TEMPO Interaktif, Jakarta: Ruas jalur Pantai Utara Subang, Jawa Barat, mulai dari Serengseng hingga Gamon yang mengalami kerusakan parah dan kini sedang dalam pengerjaan perbaikan, menyebabkan terus terjadinya kemacetan arus lalu lintas, dari arah Jakarta menuju Cirebon dan kebalikannya. Untuk mengantisipasinya, Polres Subang, melakukan rekayasa arus supaya tidak terjadi kemacetan yang akut.

Ajun Komisaris Besar Sugiono, Kepala Polres Subang, saat dihubungi Tempo, Senin (18/5), mengatakan, "ruas jalur jalan yang rusak mencapai dua kilometer dari arah Jakarta." Supaya alur lalu-lintas tidak terus mengalami kemacetan parah, maka pihaknya mengarahkan seluruh kendaraan yang keluar dari Jakarta, keluar melalui gerbang tol Sadang, Purwakarta, kemudian melaju melalui Cipeundeuy-Kalijati-Subang dan langsung melalui Pamanukan.

Kemacetan parah sering terjadi pada malam hari, apalagi pada saat menjelang libur akhir pekan dan libur nasional. Pengalihan jalur teruatama dilakukan buat kendaraan bus dan truk-truk besar, sedangkan mini bus dan kendaraan pribadi masih bisa dipaksakan melalui jalur yang ada.

Pemantauan Tempo, mengisyaratkan, akibat adanya pengerjaan perbaikan jalan di jalur padat lalu-lintas di jalur Pantura Subang tersebut, terjadi penyempitan jalan di kilometer 112 Sarengseng.
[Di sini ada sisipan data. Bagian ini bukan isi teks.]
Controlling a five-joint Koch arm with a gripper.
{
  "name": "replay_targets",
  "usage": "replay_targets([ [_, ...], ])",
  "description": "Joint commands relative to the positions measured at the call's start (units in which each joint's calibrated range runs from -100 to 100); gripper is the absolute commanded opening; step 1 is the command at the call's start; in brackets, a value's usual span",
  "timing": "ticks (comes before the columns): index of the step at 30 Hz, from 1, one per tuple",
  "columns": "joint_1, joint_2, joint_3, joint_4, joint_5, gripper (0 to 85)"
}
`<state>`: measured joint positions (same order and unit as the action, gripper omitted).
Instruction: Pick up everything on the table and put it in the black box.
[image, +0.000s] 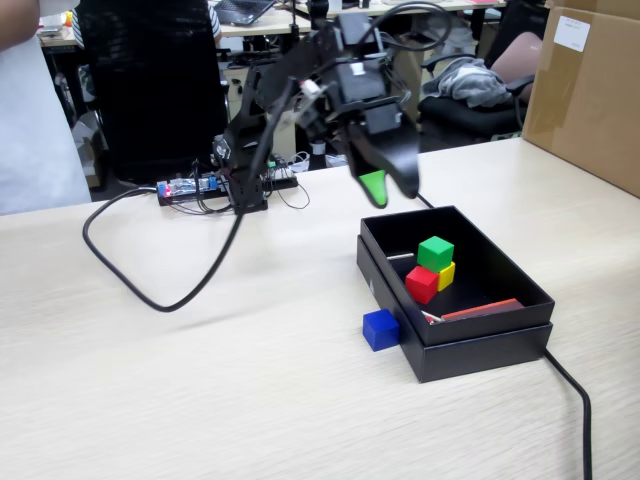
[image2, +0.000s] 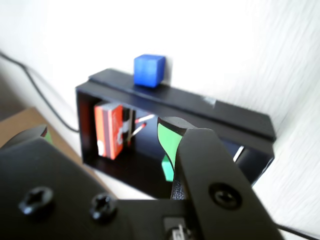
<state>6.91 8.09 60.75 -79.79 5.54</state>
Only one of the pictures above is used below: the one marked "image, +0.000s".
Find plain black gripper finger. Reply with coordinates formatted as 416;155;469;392
360;121;423;200

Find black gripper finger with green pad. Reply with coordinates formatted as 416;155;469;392
343;123;391;211

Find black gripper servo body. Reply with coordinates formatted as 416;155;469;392
328;57;406;136

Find green wooden cube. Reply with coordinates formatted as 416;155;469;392
416;236;456;273

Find red wooden cube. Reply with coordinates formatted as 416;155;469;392
404;265;440;305

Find yellow wooden cube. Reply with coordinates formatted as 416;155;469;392
436;261;457;292

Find blue wooden cube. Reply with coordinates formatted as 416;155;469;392
362;308;401;352

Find person's bare forearm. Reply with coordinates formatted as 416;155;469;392
0;0;41;51

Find black cardboard box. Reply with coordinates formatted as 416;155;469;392
359;204;557;347

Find black open box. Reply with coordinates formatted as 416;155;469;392
356;234;554;385

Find white open cardboard box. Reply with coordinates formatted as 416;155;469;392
74;112;107;190

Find grey crumpled clothing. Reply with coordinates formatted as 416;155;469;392
422;57;514;109

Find light wooden office desk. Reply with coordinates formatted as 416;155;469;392
219;0;509;39

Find dark open laptop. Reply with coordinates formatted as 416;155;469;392
214;0;277;27

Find pink-backed office chair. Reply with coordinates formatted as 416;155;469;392
417;32;544;141

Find flat red-orange card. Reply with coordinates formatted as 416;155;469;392
441;298;525;321

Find large brown cardboard carton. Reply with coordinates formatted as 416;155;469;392
521;0;640;199

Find controller board with red LED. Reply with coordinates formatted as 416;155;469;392
156;176;222;200

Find white shipping label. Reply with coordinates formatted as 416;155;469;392
556;14;591;52

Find black mesh office chair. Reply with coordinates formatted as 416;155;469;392
74;0;232;187

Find person's white shirt torso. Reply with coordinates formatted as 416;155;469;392
0;34;94;217

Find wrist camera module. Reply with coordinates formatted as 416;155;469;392
292;79;337;140

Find tall beige desk pedestal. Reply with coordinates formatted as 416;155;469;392
389;32;476;134

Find beige drawer pedestal, black handles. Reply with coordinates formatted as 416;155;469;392
219;63;297;161

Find thick black camera cable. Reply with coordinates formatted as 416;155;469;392
82;74;301;314

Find thick black power cable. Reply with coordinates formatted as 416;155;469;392
415;192;594;480
Lajur jalan yang semula empat lajur, menjadi ciut dua lajur saja, terutama buat seluruh kendaraan yang datang dari arah Jakarta menuju Cirebon.

Bus-bus dan truk besar yang diarahkan melalui jalur Sadang-Kalijati-Subang-Pamanukan, banyak yang "mencuri" arah yakni dengan melalui jalur Sadang-Kalijati-Purwadadi (jalan kabupaten dan sempit) sebelum akhirnya keluar melalui Sikamandi.

Sugiono mengharapkan, pengerjaan perbaikan jalan di ruas jalur Pantura tersebut dilakukan dalam tempo yang tidak terlalu lama, sehingga kondisi lalu-lintas di daerah tersebut bisa kembali normal dan tidak menimbulkan kerawanan kecelakaan lalu-lintas.